WHAT IS REQUIRED => Everything in the records below except the pictures must be written out exactly.

Start of Block

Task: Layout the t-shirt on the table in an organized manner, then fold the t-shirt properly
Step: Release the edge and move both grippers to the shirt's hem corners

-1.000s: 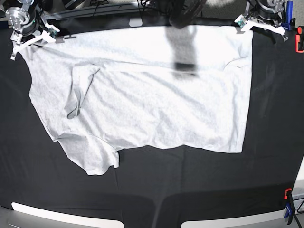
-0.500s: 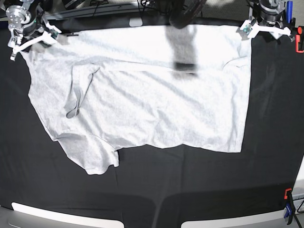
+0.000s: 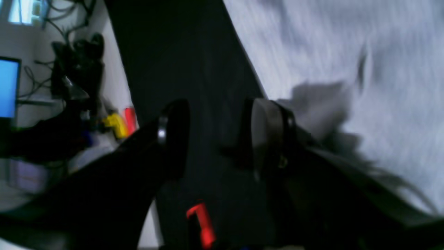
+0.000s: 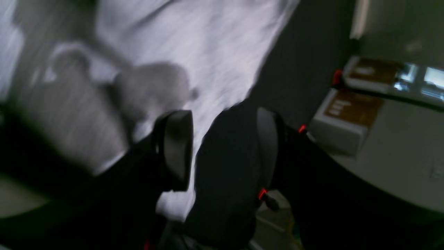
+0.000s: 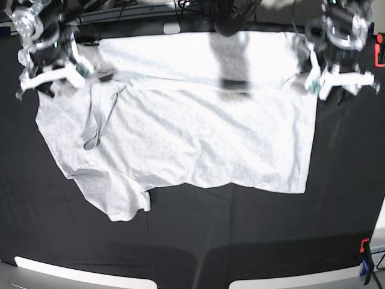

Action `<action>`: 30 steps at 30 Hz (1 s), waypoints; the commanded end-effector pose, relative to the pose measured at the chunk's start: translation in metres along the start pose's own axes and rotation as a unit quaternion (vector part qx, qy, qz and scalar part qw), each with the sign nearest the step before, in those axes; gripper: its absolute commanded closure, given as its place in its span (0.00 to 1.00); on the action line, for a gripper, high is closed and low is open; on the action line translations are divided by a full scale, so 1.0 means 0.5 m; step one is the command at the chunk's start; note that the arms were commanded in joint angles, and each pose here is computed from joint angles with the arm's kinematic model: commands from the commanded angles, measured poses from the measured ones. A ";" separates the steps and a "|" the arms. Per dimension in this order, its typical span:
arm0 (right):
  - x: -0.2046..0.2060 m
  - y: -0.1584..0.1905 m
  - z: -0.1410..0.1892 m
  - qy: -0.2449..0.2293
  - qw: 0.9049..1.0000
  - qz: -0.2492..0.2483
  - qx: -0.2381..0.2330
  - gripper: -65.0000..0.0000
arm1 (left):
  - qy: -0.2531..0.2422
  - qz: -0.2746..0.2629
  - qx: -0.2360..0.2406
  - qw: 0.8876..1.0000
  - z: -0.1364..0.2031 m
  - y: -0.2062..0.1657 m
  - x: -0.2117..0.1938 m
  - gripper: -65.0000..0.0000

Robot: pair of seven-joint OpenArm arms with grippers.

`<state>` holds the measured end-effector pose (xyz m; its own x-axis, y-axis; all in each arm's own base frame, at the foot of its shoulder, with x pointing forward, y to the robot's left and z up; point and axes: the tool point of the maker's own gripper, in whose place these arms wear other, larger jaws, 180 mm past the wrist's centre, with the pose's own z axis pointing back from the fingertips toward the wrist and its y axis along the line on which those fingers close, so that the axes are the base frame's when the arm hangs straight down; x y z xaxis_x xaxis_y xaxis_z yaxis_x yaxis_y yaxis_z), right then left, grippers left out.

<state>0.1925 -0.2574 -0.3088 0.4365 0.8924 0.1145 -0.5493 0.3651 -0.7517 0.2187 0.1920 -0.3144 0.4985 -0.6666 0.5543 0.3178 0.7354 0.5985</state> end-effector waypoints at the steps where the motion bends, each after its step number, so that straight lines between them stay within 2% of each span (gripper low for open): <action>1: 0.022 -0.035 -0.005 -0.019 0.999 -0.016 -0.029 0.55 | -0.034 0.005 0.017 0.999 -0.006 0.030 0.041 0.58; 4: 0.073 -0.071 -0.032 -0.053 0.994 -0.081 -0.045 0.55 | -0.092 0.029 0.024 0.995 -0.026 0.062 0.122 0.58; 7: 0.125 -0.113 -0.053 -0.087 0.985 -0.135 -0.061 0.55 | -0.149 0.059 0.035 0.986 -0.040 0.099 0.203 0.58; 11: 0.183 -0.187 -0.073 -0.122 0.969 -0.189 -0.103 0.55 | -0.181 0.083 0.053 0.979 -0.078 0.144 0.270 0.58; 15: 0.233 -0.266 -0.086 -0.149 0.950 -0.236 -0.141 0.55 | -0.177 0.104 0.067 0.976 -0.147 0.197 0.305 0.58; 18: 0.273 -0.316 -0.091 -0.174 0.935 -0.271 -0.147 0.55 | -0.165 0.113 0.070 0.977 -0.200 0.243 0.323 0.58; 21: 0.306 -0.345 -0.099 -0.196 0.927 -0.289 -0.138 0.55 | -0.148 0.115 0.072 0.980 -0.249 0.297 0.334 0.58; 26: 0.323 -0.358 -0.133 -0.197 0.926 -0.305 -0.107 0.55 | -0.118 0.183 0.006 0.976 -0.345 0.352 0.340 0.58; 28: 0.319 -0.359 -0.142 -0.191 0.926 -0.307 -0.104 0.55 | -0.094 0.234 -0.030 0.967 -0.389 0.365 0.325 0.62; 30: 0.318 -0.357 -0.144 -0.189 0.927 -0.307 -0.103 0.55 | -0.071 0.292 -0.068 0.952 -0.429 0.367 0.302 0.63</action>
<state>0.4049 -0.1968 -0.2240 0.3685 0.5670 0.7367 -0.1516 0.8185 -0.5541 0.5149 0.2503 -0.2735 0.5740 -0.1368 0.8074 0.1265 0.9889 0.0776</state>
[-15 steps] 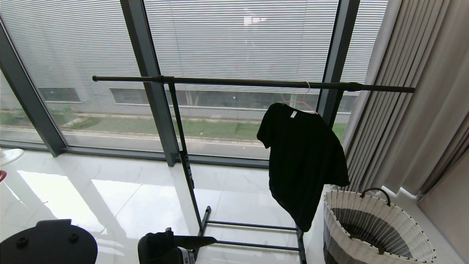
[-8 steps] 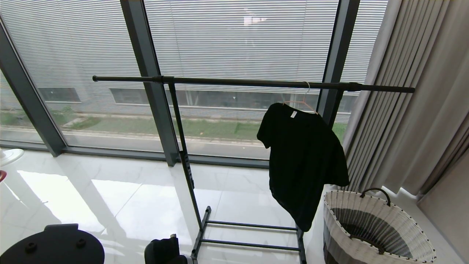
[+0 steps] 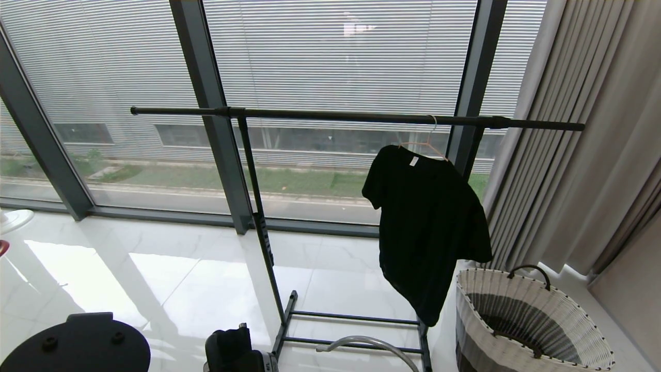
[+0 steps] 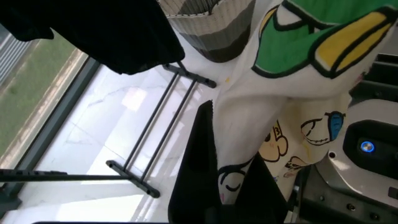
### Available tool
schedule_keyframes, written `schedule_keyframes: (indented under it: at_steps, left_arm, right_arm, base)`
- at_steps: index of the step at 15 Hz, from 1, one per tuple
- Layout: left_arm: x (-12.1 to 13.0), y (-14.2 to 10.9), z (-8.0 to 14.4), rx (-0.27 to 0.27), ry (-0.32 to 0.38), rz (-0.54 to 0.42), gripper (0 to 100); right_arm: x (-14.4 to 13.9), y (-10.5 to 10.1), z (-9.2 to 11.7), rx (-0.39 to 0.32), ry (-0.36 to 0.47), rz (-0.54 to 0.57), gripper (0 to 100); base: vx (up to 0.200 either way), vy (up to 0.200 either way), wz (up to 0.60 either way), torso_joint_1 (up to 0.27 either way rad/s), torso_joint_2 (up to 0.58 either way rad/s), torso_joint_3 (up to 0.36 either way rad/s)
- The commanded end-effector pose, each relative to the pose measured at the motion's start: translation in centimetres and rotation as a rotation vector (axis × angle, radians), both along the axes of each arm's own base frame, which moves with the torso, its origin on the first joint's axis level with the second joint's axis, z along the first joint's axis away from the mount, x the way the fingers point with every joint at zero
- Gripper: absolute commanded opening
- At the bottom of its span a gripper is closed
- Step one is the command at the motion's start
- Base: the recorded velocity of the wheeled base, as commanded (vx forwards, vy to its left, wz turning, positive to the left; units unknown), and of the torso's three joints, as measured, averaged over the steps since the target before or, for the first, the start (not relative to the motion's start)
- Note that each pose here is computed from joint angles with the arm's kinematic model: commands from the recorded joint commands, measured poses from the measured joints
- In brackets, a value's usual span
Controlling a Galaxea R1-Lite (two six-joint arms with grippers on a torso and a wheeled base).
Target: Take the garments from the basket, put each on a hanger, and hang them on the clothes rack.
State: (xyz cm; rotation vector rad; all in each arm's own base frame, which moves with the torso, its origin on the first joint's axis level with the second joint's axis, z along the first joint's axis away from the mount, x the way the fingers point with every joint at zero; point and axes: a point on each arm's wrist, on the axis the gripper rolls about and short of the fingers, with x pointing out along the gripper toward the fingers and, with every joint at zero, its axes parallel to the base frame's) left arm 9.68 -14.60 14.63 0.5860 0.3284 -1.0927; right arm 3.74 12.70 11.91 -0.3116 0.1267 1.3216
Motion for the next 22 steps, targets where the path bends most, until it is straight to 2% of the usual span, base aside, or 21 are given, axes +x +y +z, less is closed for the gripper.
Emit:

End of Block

TASK SOLUTION =>
Task: Layout the t-shirt on the table in an organized manner, then fold the t-shirt properly
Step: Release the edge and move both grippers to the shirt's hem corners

-1.000s: 
-0.500s: 
+0.000s: 
+0.000s: 
+0.000s: 

Action `<action>`: 30 steps at 30 Hz (1 s), waypoints; the commanded end-effector pose, relative to the pose measured at the chunk's start: translation in metres along the start pose's own axes and rotation as a unit quaternion (vector part qx, qy, qz and scalar part qw), each with the sign nearest the step before, in those axes; gripper: its absolute commanded closure, given as its place in its span (0.00 to 1.00); on the action line, for a gripper, high is closed and low is open; on the action line translations are divided by a full scale, so 1.0 means 0.5 m; step one is the command at the chunk's start; note that the arms were commanded in joint angles, and each pose here is computed from joint angles with the arm's kinematic model: commands from the commanded angles, measured poses from the measured ones. A ";" separates the steps and a "|" the arms. Per dimension in this order, its typical span:
arm0 (right):
  - x: -0.2046..0.2060 m
  - y: -0.1584..0.1905 m
  - z: -0.1410..0.1892 m
  - qy: -0.2449..0.2293
  - qw: 0.9049..1.0000
  - qz: -0.2492..0.2483
  - qx: -0.2381..0.2330
  - gripper: -65.0000..0.0000
arm1 (left):
  - qy: -0.2531..0.2422
  - qz: -0.2746..0.2629
  - qx: -0.2360..0.2406
  - qw: 0.8876..1.0000
  - z: -0.1364..0.2031 m
  - y: -0.2062..0.1657 m
  - x: -0.2117..0.1938 m
  - gripper: -65.0000..0.0000

Robot: pair of seven-joint OpenArm arms with grippers.

`<state>` holds the measured end-effector pose (xyz m; its own x-axis, y-axis; all in each arm's own base frame, at the foot of its shoulder, with x pointing forward, y to the robot's left and z up; point and axes: the tool point of the maker's own gripper, in whose place these arms wear other, larger jaws, 180 mm past the wrist's centre, with the pose's own z axis pointing back from the fingertips toward the wrist and its y axis along the line on which those fingers close, so that the axes are the base frame's when the arm hangs straight down; x y z xaxis_x xaxis_y xaxis_z yaxis_x yaxis_y yaxis_z), right then left, grippers left out.

<state>0.1925 -0.2574 -0.3088 0.4365 0.8924 0.1145 -0.5493 0.3651 -0.7517 0.2187 0.1920 -0.3144 0.4985 -0.6666 0.5543 0.3178 0.7354 0.5985</state> end-effector waypoints at the steps where the motion bends, each after its step number, so that straight lines between them stay within 2% of each span (gripper low for open): <action>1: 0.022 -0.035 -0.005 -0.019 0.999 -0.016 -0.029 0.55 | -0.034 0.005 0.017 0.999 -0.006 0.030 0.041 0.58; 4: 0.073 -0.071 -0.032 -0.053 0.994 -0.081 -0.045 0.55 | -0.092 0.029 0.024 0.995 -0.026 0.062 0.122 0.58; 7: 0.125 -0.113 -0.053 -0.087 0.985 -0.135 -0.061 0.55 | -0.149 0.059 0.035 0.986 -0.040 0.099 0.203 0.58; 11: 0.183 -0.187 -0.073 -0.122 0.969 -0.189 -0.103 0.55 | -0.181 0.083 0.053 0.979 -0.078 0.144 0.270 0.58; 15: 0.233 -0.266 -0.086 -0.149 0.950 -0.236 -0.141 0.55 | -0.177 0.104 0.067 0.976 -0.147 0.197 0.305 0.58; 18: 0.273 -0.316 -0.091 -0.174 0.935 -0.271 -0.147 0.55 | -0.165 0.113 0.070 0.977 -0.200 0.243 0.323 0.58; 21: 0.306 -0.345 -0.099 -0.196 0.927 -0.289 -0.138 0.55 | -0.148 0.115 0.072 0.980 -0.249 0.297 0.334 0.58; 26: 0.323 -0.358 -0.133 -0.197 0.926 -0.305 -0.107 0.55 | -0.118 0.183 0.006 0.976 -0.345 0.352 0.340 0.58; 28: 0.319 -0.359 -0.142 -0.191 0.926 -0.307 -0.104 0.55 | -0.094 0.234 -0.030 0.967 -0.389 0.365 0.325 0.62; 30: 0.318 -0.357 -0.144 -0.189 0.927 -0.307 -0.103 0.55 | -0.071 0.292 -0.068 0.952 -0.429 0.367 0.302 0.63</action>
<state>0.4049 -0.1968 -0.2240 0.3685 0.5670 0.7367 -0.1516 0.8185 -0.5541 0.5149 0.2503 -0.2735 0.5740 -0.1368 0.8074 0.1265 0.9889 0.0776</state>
[-15 steps] 
[-8 steps] 
[+0 steps] 
[+0 steps] 
### Available tool
schedule_keyframes, written `schedule_keyframes: (indented under it: at_steps, left_arm, right_arm, base)`
- at_steps: index of the step at 15 Hz, from 1, one per tuple
- Layout: left_arm: x (-12.1 to 13.0), y (-14.2 to 10.9), z (-8.0 to 14.4), rx (-0.27 to 0.27), ry (-0.32 to 0.38), rz (-0.54 to 0.42), gripper (0 to 100); right_arm: x (-14.4 to 13.9), y (-10.5 to 10.1), z (-9.2 to 11.7), rx (-0.39 to 0.32), ry (-0.36 to 0.47), rz (-0.54 to 0.57), gripper (0 to 100); base: vx (up to 0.200 either way), vy (up to 0.200 either way), wz (up to 0.60 either way), torso_joint_1 (up to 0.27 either way rad/s), torso_joint_2 (up to 0.58 either way rad/s), torso_joint_3 (up to 0.36 either way rad/s)
- The commanded end-effector pose, each relative to the pose measured at the motion's start: translation in centimetres and rotation as a rotation vector (axis × angle, radians), both along the axes of each arm's own base frame, which moves with the torso, its origin on the first joint's axis level with the second joint's axis, z along the first joint's axis away from the mount, x the way the fingers point with every joint at zero
- Gripper: absolute commanded opening
- At the bottom of its span a gripper is closed
- Step one is the command at the motion's start
- Base: the recorded velocity of the wheeled base, as commanded (vx forwards, vy to its left, wz turning, positive to the left; units unknown), and of the torso's three joints, as measured, averaged over the steps since the target before or, for the first, the start (not relative to the motion's start)
- Note that each pose here is computed from joint angles with the arm's kinematic model: commands from the recorded joint commands, measured poses from the measured joints
- In brackets, a value's usual span
Controlling a Galaxea R1-Lite (two six-joint arms with grippers on a torso and a wheeled base).
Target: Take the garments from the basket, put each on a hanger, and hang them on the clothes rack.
State: (xyz cm; rotation vector rad; all in each arm's own base frame, which moves with the torso, its origin on the first joint's axis level with the second joint's axis, z along the first joint's axis away from the mount, x the way the fingers point with every joint at zero; point and axes: a point on each arm's wrist, on the axis the gripper rolls about and short of the fingers, with x pointing out along the gripper toward the fingers and, with every joint at zero, its axes parallel to the base frame's) left arm 9.68 -14.60 14.63 0.5860 0.3284 -1.0927; right arm 3.74 12.70 11.91 -0.3116 0.1267 1.3216
Motion for the next 22 steps, targets where the path bends most, until it is straight to 2% of the usual span, base aside, or 21 are given, axes +x +y +z, less is closed for the gripper.
Emit:

With this, the exercise is finished.